→ Aim of the exercise
From the data that follows, print exactly the lines starting at the one containing "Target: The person" and ending at the one containing "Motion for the"; include both of them and nothing more.

(Beginning of Data excerpt)

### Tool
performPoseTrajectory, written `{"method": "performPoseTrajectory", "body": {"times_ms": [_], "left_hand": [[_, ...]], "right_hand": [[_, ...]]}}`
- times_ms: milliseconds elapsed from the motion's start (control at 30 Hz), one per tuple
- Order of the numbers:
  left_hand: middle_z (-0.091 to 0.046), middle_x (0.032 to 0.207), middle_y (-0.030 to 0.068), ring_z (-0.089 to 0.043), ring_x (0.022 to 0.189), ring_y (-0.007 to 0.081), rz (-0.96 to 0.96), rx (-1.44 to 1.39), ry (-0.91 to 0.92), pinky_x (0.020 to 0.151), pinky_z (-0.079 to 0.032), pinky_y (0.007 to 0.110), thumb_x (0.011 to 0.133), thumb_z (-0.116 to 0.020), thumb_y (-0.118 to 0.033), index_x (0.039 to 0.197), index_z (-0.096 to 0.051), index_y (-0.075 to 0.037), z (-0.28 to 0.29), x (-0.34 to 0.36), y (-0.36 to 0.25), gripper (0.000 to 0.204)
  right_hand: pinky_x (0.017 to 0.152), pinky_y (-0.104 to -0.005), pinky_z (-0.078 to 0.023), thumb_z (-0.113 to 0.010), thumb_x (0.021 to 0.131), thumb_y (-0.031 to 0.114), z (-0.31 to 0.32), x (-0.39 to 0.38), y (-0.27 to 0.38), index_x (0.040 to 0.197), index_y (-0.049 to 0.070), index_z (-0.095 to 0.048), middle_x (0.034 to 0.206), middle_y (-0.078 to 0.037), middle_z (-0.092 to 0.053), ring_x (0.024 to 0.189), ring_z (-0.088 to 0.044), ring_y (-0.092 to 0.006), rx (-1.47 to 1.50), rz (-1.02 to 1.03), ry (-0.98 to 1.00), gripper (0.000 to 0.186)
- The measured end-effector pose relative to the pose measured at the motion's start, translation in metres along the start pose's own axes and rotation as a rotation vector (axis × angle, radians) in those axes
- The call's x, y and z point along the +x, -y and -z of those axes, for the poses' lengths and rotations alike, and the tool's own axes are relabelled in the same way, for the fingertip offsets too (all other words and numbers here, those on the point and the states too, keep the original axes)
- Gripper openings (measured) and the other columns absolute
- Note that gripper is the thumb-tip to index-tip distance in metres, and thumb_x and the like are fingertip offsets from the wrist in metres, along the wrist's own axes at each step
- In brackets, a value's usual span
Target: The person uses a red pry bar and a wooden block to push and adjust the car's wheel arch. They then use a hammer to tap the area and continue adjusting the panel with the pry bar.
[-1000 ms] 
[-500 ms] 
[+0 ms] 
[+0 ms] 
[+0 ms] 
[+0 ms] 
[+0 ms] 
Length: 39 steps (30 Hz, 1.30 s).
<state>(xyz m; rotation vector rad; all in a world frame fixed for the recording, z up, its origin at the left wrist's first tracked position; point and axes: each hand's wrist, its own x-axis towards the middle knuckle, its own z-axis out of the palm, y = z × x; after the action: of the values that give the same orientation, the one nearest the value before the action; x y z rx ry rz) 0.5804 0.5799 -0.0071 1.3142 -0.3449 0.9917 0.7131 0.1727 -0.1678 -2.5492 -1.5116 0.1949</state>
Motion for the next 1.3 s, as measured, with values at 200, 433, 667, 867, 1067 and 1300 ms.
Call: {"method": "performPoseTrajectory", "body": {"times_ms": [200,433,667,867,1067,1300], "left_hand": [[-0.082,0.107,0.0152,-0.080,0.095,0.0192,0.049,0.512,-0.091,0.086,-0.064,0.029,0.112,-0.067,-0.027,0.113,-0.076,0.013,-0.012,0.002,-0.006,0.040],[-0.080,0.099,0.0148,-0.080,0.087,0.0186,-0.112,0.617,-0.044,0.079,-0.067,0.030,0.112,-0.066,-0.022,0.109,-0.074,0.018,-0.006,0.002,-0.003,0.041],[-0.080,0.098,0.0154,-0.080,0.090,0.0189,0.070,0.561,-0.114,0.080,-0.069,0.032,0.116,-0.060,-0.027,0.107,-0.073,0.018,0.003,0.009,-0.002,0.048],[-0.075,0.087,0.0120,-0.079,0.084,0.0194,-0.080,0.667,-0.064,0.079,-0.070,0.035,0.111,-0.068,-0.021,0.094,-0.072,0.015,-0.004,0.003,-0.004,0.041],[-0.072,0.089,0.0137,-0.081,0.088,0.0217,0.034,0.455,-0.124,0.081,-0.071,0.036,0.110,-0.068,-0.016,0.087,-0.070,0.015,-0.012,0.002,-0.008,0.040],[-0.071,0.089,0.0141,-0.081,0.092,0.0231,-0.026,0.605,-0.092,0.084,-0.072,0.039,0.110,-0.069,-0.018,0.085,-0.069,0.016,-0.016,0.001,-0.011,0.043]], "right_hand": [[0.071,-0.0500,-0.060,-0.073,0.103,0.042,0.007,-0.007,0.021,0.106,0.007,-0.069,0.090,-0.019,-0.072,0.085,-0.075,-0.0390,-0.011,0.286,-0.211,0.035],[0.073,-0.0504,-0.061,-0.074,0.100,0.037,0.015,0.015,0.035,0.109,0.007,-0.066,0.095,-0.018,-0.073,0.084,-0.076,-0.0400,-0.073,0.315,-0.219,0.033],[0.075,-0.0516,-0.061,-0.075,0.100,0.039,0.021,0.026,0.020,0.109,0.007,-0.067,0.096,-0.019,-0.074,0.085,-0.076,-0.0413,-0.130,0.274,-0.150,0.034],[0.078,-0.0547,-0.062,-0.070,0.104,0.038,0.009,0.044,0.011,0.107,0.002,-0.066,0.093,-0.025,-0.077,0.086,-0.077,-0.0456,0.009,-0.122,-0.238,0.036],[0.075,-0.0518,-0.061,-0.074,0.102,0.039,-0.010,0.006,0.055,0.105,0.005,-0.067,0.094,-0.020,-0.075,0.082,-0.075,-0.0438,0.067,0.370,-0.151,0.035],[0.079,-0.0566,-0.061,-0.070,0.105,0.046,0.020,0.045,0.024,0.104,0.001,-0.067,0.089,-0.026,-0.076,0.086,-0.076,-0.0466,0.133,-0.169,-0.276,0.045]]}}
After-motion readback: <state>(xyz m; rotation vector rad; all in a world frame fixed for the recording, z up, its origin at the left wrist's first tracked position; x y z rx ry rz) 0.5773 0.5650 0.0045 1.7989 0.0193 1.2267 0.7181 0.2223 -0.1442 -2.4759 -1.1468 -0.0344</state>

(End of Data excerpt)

→ Written solution
Target: The person uses a red pry bar and a wooden block to push and adjust the car's wheel arch. They then use a hammer to tap the area and continue adjusting the panel with the pry bar.
[-1000 ms] 
[-500 ms] 
[+0 ms] 
[+0 ms] 
[+0 ms] 
[+0 ms] 
[+0 ms] 
Length: 39 steps (30 Hz, 1.30 s).
<state>(xyz m; rotation vector rad; all in a world frame fixed for the recording, z up, its origin at the left wrist's first tracked position; point and axes: each hand's wrist, its own x-axis towards the middle knuckle, its own z-axis out of the palm, y = z × x; after the action: of the values that give the same orientation, the one nearest the value before the action; x y z rx ry rz) 0.5804 0.5799 -0.0071 1.3142 -0.3449 0.9917 0.7131 0.1727 -0.1678 -2.5492 -1.5116 0.1949</state>
Motion for the next 1.3 s, as measured, with values at 200, 433, 667, 867, 1067 and 1300 ms.

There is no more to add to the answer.